Chartres est un havre, une parenthèse. Il semblerait que même les touristes soient imprégnés du calme, de la civilité induits par le lieu et participent ainsi involontairement à la douceur de vivre qui caractérise cette vieille cité. Pas d’échoppe de kebab, presque pas de troupeaux de femmes voilées, pas de mendiants, pas de traînards avec des chiens en laisse. Au pied de la merveilleuse cathédrale, qui, avec bénignité, rajuste vos proportions : vous êtes petit, elle est majestueuse, se déploient avec une certaine élégance les éléments d’une soirée soignée. Au milieu de la rumeur des conversations, fusent des rires gais, jaillissent des babilles enfantins, s’anime le ballet efficace des serveurs. Fin d’une belle journée de printemps, le soleil réchauffe de ses ultimes rayons déclinant.

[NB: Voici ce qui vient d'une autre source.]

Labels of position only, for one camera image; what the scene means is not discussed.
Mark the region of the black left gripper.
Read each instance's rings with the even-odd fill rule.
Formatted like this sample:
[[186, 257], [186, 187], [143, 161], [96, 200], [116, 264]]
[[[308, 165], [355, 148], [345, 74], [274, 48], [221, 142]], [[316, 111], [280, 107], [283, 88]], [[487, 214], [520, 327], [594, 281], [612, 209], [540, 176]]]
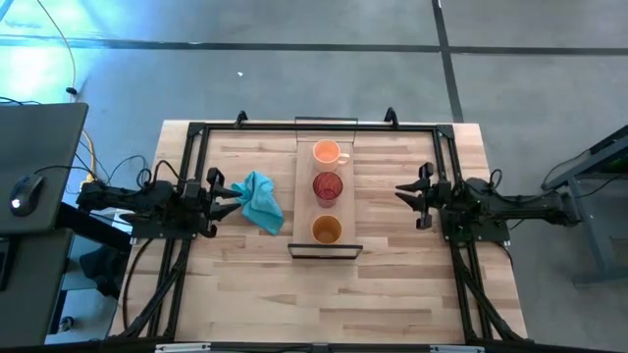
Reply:
[[217, 227], [215, 222], [220, 222], [231, 212], [240, 207], [239, 203], [220, 204], [216, 198], [238, 198], [239, 191], [224, 187], [225, 177], [217, 168], [210, 168], [207, 174], [210, 189], [207, 190], [198, 180], [189, 179], [183, 189], [185, 208], [195, 217], [196, 233], [204, 237], [215, 237]]

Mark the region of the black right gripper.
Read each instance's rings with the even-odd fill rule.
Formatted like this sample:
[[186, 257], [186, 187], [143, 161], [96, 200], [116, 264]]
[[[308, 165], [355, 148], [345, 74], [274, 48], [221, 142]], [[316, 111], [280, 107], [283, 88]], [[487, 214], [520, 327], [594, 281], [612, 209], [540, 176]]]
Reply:
[[430, 208], [441, 209], [451, 199], [451, 183], [446, 180], [431, 183], [433, 174], [434, 165], [431, 162], [426, 162], [419, 168], [419, 178], [416, 181], [395, 187], [397, 190], [419, 193], [418, 196], [402, 192], [395, 193], [413, 212], [419, 212], [420, 216], [416, 222], [418, 229], [426, 229], [432, 226], [433, 221], [429, 213]]

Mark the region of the red translucent plastic tumbler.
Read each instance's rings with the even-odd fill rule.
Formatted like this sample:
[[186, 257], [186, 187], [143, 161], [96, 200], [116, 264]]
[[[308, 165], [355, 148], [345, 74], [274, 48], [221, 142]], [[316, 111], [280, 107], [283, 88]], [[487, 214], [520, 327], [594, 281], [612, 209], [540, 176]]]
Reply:
[[343, 182], [337, 174], [324, 172], [315, 176], [312, 188], [318, 205], [322, 208], [331, 208], [336, 205], [343, 191]]

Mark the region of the amber plastic cup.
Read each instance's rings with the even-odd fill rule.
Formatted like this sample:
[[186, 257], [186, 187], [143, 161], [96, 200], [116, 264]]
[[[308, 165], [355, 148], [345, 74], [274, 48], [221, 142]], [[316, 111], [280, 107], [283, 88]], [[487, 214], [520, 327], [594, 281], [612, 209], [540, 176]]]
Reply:
[[314, 240], [321, 244], [335, 244], [342, 235], [342, 225], [333, 215], [322, 215], [316, 218], [311, 226]]

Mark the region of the pale peach mug with handle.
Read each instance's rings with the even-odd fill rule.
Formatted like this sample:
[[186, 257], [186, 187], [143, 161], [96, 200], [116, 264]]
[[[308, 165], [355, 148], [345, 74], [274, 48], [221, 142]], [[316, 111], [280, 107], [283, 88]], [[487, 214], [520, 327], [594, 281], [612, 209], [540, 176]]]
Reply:
[[350, 161], [350, 155], [340, 149], [340, 145], [333, 140], [319, 140], [312, 148], [315, 167], [319, 172], [333, 172], [339, 166]]

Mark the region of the wooden shelf with black frames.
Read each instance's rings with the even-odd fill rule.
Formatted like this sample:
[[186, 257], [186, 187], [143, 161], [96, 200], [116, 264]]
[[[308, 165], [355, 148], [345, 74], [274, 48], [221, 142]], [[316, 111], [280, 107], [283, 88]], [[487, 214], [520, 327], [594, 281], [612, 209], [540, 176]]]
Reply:
[[[336, 169], [343, 182], [339, 201], [330, 208], [322, 208], [315, 200], [313, 181], [315, 168], [313, 147], [316, 142], [329, 138], [337, 142], [342, 153], [352, 153], [356, 136], [356, 119], [323, 119], [303, 117], [296, 123], [296, 169], [294, 192], [293, 239], [288, 252], [294, 259], [354, 260], [363, 247], [355, 235], [354, 167], [351, 162]], [[312, 226], [316, 218], [324, 215], [340, 220], [340, 240], [322, 244], [315, 240]]]

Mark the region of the teal cloth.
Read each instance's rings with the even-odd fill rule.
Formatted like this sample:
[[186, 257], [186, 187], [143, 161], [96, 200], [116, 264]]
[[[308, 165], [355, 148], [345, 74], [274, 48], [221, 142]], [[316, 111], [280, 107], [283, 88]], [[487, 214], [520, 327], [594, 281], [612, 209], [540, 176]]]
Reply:
[[231, 189], [240, 193], [236, 199], [243, 216], [273, 235], [278, 235], [284, 225], [284, 213], [274, 196], [273, 181], [253, 171], [242, 182], [233, 182]]

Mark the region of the white flat box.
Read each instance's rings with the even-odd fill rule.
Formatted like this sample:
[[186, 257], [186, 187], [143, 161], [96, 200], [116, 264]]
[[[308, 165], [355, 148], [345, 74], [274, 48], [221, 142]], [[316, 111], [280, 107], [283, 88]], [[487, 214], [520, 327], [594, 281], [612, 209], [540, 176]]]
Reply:
[[131, 233], [132, 225], [130, 222], [125, 221], [122, 218], [122, 215], [130, 214], [131, 211], [126, 211], [122, 209], [114, 209], [111, 212], [111, 218], [113, 219], [112, 225], [124, 232]]

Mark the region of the dark grey desk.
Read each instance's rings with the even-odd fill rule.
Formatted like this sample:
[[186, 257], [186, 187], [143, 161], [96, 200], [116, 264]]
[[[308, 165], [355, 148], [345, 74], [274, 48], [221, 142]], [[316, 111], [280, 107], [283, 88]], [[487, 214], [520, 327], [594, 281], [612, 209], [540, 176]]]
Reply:
[[[87, 115], [84, 103], [0, 107], [0, 350], [40, 345], [59, 297], [73, 233], [58, 227]], [[36, 209], [10, 211], [14, 185], [44, 177]]]

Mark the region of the black computer mouse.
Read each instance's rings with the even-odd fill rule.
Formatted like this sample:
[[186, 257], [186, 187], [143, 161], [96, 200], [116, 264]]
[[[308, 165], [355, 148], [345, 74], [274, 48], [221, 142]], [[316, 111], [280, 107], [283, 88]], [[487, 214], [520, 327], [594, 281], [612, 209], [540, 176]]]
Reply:
[[10, 193], [10, 211], [16, 217], [26, 217], [37, 207], [44, 177], [30, 174], [22, 177]]

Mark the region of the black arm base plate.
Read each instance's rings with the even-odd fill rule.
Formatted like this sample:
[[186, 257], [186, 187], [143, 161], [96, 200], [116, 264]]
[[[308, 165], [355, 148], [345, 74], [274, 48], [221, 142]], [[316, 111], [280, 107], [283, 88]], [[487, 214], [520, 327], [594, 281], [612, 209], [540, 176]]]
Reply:
[[510, 239], [504, 220], [478, 211], [443, 209], [440, 211], [444, 237], [449, 241], [505, 242]]
[[178, 220], [131, 218], [131, 236], [135, 238], [191, 239], [195, 227]]

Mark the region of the silver metal bracket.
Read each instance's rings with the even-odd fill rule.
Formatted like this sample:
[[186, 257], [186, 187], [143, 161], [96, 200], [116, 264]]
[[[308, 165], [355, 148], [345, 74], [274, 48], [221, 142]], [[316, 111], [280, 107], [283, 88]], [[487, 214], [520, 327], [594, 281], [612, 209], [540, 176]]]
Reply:
[[210, 343], [158, 344], [154, 353], [211, 353]]
[[430, 353], [486, 353], [484, 347], [469, 345], [430, 345]]

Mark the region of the grey metal table frame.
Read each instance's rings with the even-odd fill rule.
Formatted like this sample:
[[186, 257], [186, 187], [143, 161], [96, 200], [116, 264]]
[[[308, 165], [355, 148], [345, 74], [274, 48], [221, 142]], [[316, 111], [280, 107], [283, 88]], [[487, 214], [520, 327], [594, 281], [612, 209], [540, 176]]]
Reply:
[[628, 244], [628, 125], [622, 126], [548, 173], [543, 190], [568, 189], [585, 233], [594, 269], [573, 277], [576, 285], [628, 279], [628, 260], [613, 244]]

Un petit refrain tourmente gaiement l’humeur :
Douce France
Cher pays de mon enfance
Bercée de tendre insouciance
Je t’ai gardée dans mon cœur
Mon village au clocher, aux maisons sages
Où les enfants de mon âge
Ont partagé mon bonheur
Ceux qui parlent, enfin, de décivilisation, pourraient s’inspirer des charmes de cette soirée, de la simplicité du lieu, de la force et de l’esprit de ces pierres centenaires, pour redonner à ce vocable un sens engrainé dans une telle manifestation de la douceur de nos mœurs, surtout lorsque, comme ce soir, elles en illustrent le meilleur.